Sif grasped the ivory tooth in her fist, feeling a sudden overwhelming tightness within her chest.

It had been but a mere childhood promise— a promise made by a child only a few hundred years old. Björnar had been just a young boy, not even half-grown, swearing his vow upon the carcass of the beast that had tried its damndest to kill them both.

There was no reason for her to think that a childhood promise, even one sworn over a miraculous feat borne out of avoiding a messy death, if only by the very skin of their teeth, could still apply now. She just hoped, wished— if her friend, Björnar, was still alive out there somewhere and living a happy life, could she please just get on with her life and stop pining away after a lost childhood crush and a bunch of sad, wistful, what-ifs?

Please?

Pretty please? With a spear on top?

Sif sighed and pulled the soft hide a little more snugly around herself as she stood up, deciding to stretch her legs a little and maybe get a closer look at the falls. The cool mist got thicker and thicker as she walked on, but the path remained warm and comfortable beneath her feet. The scent was earthy and moist— so very fresh and alive. While Ásgarðr certainly had its share of beautiful, manicured gardens, they had never felt this intensely alive, as if the very breath was moving in and out like that of some great, exotic beast.

It was almost enough to believe that the land masses were indeed set atop a great sea turtle swimming across a vast, primordial ocean.
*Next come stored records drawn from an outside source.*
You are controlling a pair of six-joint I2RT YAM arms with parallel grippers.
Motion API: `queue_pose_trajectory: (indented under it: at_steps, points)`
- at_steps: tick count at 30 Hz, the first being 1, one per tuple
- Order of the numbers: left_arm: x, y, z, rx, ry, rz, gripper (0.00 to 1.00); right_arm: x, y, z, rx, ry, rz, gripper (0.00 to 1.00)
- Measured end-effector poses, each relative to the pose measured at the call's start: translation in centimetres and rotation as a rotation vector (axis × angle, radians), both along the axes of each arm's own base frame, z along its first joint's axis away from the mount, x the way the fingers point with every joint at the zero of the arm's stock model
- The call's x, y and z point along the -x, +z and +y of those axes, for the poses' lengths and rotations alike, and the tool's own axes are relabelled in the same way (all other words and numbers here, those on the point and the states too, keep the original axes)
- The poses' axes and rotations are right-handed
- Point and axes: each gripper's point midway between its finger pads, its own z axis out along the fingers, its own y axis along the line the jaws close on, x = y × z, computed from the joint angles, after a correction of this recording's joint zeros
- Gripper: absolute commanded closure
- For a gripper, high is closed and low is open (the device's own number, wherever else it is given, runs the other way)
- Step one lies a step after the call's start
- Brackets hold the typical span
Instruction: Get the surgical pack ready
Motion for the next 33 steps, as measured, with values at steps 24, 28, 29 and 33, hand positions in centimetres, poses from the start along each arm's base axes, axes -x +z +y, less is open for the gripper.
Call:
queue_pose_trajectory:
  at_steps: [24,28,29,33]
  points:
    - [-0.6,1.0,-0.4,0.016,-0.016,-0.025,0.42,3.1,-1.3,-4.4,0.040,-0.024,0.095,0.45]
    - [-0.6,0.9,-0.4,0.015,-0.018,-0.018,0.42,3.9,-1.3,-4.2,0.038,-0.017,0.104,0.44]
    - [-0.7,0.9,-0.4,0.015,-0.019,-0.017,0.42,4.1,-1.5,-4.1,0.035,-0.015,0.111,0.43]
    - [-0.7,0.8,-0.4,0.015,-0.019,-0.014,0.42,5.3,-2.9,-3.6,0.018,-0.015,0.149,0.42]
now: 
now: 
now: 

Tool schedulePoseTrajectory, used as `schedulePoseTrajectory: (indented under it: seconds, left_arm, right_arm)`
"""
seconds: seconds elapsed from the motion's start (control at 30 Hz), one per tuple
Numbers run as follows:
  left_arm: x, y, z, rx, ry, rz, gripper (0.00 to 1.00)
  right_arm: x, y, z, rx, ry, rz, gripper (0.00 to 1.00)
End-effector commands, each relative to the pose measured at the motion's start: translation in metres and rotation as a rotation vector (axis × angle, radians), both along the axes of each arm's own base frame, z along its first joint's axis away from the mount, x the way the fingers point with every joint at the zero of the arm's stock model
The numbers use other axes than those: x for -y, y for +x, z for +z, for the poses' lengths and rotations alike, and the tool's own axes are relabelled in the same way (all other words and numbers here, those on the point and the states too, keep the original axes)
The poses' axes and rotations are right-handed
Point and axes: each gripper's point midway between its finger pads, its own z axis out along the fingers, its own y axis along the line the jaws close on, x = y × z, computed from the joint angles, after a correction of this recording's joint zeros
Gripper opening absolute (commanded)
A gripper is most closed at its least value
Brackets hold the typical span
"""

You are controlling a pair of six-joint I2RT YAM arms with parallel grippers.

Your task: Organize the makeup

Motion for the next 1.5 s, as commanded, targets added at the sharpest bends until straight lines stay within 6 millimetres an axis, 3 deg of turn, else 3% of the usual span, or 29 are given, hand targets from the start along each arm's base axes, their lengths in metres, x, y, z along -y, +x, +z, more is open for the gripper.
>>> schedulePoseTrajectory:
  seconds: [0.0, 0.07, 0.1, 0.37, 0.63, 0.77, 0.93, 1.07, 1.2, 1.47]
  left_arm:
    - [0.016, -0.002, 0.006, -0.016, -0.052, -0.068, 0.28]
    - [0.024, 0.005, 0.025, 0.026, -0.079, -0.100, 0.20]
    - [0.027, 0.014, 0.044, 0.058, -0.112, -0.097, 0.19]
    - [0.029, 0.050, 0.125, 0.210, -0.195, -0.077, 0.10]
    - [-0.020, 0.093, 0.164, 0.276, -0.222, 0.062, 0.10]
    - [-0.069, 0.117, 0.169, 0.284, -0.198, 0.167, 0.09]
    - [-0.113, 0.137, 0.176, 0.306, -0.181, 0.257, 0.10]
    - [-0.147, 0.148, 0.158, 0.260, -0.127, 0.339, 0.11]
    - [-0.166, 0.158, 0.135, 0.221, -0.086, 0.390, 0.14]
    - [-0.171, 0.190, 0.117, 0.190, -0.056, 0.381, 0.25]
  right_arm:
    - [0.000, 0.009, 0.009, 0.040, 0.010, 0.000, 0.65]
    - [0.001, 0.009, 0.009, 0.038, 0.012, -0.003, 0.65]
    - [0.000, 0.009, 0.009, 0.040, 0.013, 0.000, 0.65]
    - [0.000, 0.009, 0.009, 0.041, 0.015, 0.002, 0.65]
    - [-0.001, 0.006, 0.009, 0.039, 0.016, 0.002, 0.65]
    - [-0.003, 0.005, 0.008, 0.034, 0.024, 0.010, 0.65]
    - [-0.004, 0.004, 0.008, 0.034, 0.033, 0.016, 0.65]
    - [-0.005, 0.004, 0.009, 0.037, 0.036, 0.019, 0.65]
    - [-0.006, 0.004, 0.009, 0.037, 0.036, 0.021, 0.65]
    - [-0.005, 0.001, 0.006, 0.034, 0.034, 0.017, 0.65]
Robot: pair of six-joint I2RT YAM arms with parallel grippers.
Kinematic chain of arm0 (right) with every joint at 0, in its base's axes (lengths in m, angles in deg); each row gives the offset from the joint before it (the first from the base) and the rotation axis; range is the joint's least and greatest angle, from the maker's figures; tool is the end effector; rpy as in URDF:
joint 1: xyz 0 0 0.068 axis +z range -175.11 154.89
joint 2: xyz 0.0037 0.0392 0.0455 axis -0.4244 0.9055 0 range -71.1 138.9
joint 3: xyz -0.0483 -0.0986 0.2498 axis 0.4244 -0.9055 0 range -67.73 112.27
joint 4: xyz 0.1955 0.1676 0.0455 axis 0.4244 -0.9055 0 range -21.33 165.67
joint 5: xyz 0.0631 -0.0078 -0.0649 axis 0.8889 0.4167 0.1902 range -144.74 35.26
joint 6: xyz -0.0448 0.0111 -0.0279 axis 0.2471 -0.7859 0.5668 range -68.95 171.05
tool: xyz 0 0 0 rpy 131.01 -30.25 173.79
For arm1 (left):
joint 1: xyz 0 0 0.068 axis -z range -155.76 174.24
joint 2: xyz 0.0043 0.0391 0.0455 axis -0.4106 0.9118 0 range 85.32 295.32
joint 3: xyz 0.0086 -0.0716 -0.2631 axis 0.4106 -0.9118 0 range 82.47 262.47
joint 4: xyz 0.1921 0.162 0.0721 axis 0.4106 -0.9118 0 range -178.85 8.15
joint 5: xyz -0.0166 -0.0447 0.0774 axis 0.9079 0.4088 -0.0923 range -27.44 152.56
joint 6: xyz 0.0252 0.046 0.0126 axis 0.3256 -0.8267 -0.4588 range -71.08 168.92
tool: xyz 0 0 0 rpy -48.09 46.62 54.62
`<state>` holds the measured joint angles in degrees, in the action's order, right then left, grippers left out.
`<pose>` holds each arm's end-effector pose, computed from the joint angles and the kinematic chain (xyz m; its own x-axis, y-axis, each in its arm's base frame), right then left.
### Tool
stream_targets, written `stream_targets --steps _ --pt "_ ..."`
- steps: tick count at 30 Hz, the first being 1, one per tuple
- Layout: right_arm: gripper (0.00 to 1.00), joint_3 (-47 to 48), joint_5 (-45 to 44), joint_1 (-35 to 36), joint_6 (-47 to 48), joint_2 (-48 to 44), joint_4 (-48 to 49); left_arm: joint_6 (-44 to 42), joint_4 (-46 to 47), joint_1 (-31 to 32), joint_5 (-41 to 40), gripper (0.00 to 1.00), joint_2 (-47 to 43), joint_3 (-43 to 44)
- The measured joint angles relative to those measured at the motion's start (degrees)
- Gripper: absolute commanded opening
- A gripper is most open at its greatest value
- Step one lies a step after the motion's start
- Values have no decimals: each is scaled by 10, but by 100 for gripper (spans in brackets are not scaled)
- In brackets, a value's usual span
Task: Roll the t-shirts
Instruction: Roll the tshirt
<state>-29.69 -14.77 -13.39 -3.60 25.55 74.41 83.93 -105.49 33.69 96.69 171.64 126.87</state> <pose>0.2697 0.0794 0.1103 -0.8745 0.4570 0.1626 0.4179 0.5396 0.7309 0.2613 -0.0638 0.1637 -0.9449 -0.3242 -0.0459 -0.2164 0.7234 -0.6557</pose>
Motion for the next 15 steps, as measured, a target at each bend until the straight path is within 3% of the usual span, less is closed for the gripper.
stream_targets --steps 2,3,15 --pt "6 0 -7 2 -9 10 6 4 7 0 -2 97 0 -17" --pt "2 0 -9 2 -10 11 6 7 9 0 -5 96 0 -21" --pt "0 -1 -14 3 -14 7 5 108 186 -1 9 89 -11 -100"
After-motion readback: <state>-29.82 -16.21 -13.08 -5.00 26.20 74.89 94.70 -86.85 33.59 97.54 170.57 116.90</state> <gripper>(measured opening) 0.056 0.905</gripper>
As she walked past a rushing curtain of pure, clean water, she could just make out a massive, muscular wall of deep blue skin, criss-crossed by a series of intricate runic markings.

Jötunn.

Her breath hitched and caught in her throat as she noticed the jagged lines of claw marks marring the deep, runic markings— a series of distinct, unmistakable scars that were surely made by a very close encounter with the vicious claws of a great sabre-toothed frost beast. They cut jagged lines across his trapezius, down his posterior deltoid, and down his latissimus dorsi, making a moon-like swath that tore all the way down from his brawny shoulders to his muscular, well-defined arse.

"Run, Sif!"

Sif's voice choked and caught in her throat.

It couldn't be.

Sif eyed those oh-so-familiar scars…

"You're bleeding."

"I'll be fine."

"Those don't look fine!"

"Just help me put some of the ice-moss on it, and I'll heal. I promise."

Sif slowly put her hand into the tub of ointment-soaked moss, and gently pressed it to his wounded back. He hissed softly as she bandaged his back and chest to keep the healing moss in place. Her fingers gently traced the markings on his uninjured side, then she lay her head down on his shoulder. "I'm so glad you're alright."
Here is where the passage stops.